-Sometimes I write a whopper of a post, and it will then occur to me a few days later that what I'd meant to convey could have been done far more efficiently. Case in point: what I was getting at here, without realizing it, was that the food movement is fundamentally about romanticizing poverty. Which is why, on a superficial level, its goals can often seem entirely compatible with having nothing. They romanticize not having a dishwasher, so it can seem as though of course what they're advocating is universally accessible. After all, they're not demanding that you go out and buy heaps of yuppie kitchen equipment. Meanwhile, what they are asking is plenty inaccessible - not just to the proverbial single mother barely making ends meet with her three full-time jobs, but also to run-of-the-mill middle and upper-middle class Americans who have been given no compelling reason to give up TV (tsk tsk!) or reading or staring at a friggin' wall in exchange for time with mortar and pestle.
-Case in point, II: The typical reaction to the anti-Israeli-American-Jewish-marriage (or anti-Israeli-emigration) ads has been a diasporic nuh-uh, asserting that there are vibrant Jewish (and culturally Israeli!) families and communities in 'merica. This is on the one hand true, and on the other hand missing the point. The point, that is, of Zionism. (I am, of course, especially curious to see David Schraub's response, so David, if you have a moment...)
All along, the point of Zionism (and the reason I consider myself a Zionist) was to make the world better for a) Jews, and b) the Jews. Which is to say, it's on the one hand about making life more pleasant (or, circa the 1930s and early 1940s, feasible) for those who happen to have been born Jewish, and on the other, about Jewish continuity, which is to say, the perpetuation over generations of Judaism and of individuals who consider themselves Jewish.

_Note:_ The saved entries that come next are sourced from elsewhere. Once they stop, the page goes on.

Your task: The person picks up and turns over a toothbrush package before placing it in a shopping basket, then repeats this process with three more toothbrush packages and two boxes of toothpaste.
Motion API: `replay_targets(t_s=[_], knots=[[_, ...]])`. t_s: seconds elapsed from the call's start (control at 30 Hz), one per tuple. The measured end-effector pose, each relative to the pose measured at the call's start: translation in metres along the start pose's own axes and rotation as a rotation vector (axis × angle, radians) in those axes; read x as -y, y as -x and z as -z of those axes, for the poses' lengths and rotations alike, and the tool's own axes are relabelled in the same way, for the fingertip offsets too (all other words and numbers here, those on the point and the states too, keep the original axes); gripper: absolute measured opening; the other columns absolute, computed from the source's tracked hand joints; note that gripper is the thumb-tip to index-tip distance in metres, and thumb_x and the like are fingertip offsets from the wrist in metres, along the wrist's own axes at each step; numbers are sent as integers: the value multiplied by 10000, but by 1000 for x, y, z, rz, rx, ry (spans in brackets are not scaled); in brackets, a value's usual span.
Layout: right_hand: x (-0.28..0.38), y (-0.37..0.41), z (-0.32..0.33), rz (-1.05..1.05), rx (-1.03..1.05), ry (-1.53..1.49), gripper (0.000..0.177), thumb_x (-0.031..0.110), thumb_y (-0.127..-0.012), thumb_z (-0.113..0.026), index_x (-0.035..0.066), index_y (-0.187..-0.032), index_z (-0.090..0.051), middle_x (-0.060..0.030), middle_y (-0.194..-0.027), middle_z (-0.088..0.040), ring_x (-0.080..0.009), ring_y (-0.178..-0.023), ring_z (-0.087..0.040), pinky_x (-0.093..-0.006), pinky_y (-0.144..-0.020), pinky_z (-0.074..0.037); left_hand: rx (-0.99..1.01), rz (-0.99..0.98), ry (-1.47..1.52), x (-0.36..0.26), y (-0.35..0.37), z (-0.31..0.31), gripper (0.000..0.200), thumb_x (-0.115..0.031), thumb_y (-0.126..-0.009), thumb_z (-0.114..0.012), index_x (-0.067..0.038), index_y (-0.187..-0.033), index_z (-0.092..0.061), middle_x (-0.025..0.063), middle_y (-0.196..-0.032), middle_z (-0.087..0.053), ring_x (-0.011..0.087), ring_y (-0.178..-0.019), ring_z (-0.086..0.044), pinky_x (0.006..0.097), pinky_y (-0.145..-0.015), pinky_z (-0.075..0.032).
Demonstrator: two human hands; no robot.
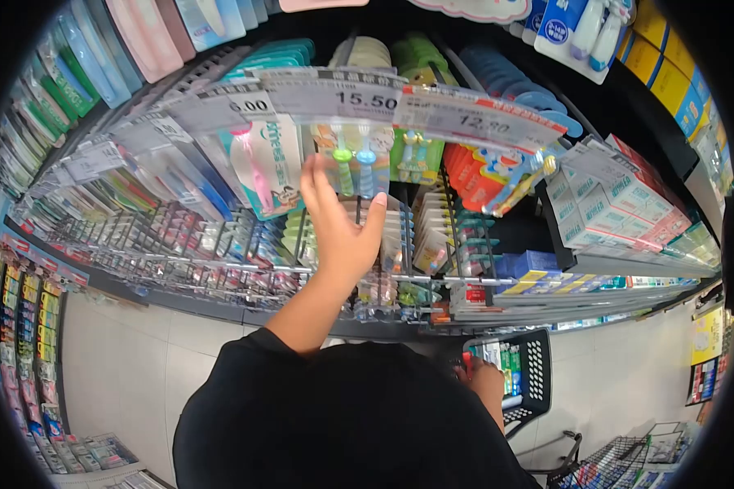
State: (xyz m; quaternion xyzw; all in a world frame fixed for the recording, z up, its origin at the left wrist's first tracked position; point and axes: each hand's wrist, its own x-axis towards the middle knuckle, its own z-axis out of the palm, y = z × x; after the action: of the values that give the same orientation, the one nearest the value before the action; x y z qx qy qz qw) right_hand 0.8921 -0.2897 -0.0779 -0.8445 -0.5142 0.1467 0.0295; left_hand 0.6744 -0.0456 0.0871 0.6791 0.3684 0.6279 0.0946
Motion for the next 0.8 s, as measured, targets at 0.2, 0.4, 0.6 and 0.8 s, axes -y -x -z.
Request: replay_targets(t_s=[0.2,0.4,0.6,0.8], knots=[[-2,-1,-4,5,-16,-12,448,430,-773,-649,84,-1055,-608,-116,-1010,-647,-303,-960,-597,-428,-821,-438,11,148,34,2,-4,-2,647,-160,-817,-661,25,-1335,-321,156,-1225,-451,239,-1128,-456,349,-926,-380],[-9,-1,-14,39,-62,-7,447,428,-773,-648,84,-1056,-604,-126,-967,-655,-304,-940,-606,-430,-819,-442,20,358,771,17,-4,-18,264,-164,-960,-486,-7,-1169,-454,71,-1073,-574,115,-967,-536,271,-872,-413],[-7,0,-10,55,-63,9,449,422,-780,-638,81,-1068,-596,-121,-958,-655,-297,-932,-611,-434,-813,-446,-64,351,812,1,5,-4,200,-188,-983,-446,-13,-1074,-482,49,-999,-597,77,-894,-549,233,-800,-442],[-7,-1,-11,65,-66,16,450,418,-778,-640,74,-1065,-599,-123,-947,-656,-296,-921,-613,-428,-797,-454,-46,343,916,-20,7,29,189,-180,-977,-455,-10,-1050,-497,29,-928,-596,55,-835,-536,218,-767,-439]])
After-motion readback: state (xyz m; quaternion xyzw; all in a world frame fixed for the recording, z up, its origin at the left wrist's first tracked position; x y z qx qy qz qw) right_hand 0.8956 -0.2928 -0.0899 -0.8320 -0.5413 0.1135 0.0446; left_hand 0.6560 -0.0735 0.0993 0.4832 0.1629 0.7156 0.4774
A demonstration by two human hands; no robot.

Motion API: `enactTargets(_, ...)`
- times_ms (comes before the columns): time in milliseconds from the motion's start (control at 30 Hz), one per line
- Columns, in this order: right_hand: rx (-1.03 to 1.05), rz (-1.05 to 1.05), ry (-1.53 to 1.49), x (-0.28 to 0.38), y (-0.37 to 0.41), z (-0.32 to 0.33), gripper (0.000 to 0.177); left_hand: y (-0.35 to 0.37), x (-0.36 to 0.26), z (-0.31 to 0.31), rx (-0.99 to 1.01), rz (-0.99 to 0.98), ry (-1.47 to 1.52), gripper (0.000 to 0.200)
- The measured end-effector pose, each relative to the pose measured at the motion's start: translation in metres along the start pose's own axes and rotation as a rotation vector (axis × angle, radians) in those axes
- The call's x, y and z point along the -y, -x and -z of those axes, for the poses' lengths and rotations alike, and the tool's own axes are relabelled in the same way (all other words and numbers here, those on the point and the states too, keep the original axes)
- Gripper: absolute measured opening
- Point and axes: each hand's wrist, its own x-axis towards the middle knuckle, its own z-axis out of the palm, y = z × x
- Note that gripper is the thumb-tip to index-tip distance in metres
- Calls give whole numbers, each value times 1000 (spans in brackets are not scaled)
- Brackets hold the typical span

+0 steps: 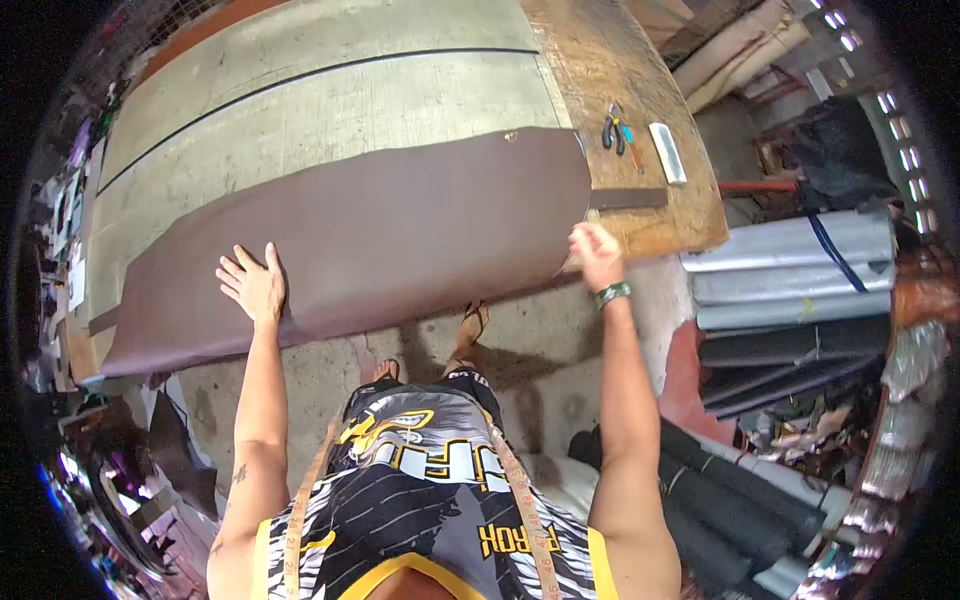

Which is to say that it's entirely in keeping with Zionism - just ask Herzl! - that some Jews won't want in on the Jewish state, and will make use of the freedom that the existence of a Jewish state in the world helps provide them to not care an ounce about their Jewish identities, and to blend unnoticed into whichever mainstream or not-mainstream population they see fit. Why is that fundamental to Zionism? Because one of the problems Zionism was and is (or ought to be) about resolving is the idea that Jewishness is a) externally-defined, and b) fate. Jewish? That's going to be the central fact of your life. Zionism's about letting it be that if you want, and really making something of it in that case, and if not, not. Others who do care can certainly do their caring in the diaspora, but if their principle interest is continuity, they might want to head on over to Israel, where "Jewish" is the default. Given this dynamic, it's not so surprising that one would see a great deal of back-and-forth migration between Israel and the Jewish diaspora.
The point here, though, is that Zionism ideally isn't about forcing anyone to be more Jewishly-involved than they'd like. So things like these ads, that use negativity as a tool, don't fit with its mission. Israel either offers something positive for you, in which case great, live in Israel, or you wish to embrace your freedom as a human being (without being in any way impeded by being a Jew) to be a fashion blogger in L.A., a taxi driver in NY, a receptionist in Mississippi, etc.